Identify all lines below that hold "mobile" and collect them.

(Entries taken from a collection)
+++

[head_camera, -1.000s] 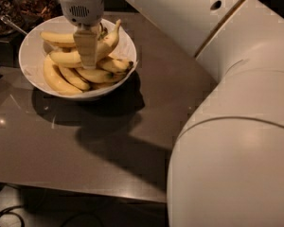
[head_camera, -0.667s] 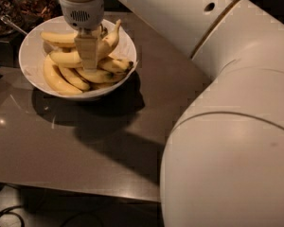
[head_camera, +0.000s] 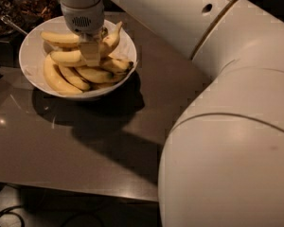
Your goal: Pick banana from white bowl
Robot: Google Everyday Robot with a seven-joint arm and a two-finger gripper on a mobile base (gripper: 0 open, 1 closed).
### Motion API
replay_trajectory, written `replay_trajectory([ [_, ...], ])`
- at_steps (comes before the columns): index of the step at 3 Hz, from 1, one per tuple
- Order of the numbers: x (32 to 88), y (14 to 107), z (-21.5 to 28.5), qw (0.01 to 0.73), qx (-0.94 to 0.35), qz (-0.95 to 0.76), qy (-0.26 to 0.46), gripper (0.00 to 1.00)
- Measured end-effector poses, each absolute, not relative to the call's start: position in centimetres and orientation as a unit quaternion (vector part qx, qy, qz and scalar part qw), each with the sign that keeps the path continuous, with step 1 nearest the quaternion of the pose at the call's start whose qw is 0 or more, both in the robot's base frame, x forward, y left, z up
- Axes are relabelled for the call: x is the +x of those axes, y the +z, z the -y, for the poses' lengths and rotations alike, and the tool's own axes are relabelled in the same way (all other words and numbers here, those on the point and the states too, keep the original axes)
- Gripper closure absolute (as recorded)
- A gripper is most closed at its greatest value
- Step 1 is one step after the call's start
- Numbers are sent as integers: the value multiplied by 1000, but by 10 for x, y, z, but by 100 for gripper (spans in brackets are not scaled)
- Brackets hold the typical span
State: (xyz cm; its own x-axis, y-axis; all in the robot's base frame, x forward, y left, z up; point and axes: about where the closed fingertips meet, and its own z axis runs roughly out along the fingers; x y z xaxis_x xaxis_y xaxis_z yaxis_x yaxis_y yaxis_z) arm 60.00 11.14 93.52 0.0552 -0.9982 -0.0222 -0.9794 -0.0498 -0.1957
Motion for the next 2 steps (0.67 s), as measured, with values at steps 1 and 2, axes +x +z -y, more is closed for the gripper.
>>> replay_trajectory([
  [1, 600, 936, -111, 79, -722, -685, -60, 99],
  [2, 600, 936, -111, 79, -722, -685, -60, 100],
])
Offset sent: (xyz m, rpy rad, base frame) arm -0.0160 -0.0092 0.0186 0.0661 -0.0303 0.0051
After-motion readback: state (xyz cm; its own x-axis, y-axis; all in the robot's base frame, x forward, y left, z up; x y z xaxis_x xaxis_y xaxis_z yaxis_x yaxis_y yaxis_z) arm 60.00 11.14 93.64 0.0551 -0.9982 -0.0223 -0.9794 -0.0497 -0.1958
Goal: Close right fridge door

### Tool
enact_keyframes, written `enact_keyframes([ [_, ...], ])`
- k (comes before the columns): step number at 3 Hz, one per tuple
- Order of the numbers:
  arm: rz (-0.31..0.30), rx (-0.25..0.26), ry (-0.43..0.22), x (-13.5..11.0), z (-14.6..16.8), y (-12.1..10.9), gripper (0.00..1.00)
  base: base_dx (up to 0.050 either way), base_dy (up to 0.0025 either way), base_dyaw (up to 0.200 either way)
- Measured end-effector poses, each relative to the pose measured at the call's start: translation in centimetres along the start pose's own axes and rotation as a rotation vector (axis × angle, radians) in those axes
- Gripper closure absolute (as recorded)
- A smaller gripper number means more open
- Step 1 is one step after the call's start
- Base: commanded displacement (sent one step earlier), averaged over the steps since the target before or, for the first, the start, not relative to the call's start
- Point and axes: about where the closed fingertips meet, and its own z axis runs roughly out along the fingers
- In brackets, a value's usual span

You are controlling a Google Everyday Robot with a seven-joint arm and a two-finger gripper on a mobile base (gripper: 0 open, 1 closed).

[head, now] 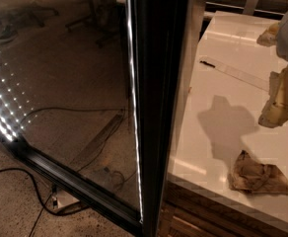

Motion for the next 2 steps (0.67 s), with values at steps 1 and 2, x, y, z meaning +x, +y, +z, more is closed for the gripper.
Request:
enact_keyframes([
  [1, 0.000, 0.000, 0.000, 0.00, 0.00, 0.00, 0.00, 0.000, 0.00000, 0.000],
  [2, 0.000, 0.000, 0.000, 0.00, 0.00, 0.00, 0.18, 0.000, 0.00000, 0.000],
])
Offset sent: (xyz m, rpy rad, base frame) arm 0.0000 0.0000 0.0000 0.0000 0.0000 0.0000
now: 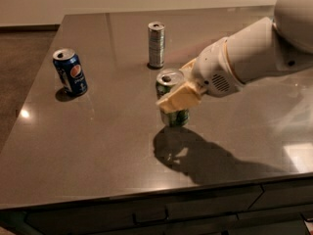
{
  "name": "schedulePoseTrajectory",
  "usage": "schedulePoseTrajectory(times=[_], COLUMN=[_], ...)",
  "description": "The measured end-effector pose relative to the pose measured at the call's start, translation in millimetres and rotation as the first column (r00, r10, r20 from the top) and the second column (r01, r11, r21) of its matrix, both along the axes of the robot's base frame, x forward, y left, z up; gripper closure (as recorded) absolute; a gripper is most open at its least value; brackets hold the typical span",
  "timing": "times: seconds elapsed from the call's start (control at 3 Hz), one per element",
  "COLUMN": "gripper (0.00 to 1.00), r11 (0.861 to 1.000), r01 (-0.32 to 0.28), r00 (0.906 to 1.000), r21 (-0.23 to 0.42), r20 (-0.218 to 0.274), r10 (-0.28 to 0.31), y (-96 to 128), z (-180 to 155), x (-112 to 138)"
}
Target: Knock green can over
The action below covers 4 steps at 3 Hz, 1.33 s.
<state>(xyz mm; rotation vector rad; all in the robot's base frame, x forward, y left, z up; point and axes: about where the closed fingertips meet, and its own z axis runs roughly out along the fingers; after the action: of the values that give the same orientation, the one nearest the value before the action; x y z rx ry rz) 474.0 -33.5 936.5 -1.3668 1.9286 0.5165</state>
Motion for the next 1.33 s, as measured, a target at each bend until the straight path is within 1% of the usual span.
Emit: schedulePoseTrajectory(times=[0.33,0.67,1.0,1.33], gripper=[1.0,1.0,1.0,0.84], r11=[0.99,0.956,0.905,0.852], r01=[0.024,0.01,-0.019,-0.054], r00=[0.9989,0.9979,0.9965,0.9951], r21=[-0.14,-0.294,-0.425,-0.52], r20=[-0.035,-0.059,-0.081,-0.099], r10=[-0.03,-0.028,-0.018,0.003], y=[-16.9,-29.1,-37.7,-41.9], z=[7.7,3.0,-6.0,-12.6], x=[13.4,23.2,26.0,26.6])
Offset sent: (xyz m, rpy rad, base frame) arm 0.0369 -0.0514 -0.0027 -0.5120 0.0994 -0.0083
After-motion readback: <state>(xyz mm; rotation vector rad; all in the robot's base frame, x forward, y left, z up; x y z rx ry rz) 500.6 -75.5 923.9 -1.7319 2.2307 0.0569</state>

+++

> _Result_:
Robot: Google Everyday Robot with a seven-joint arm and a two-finger gripper on a mobile base (gripper: 0 open, 1 closed).
You are controlling a Google Everyday Robot with a seven-joint arm and a two-finger gripper on a mobile base (gripper: 0 open, 1 closed).

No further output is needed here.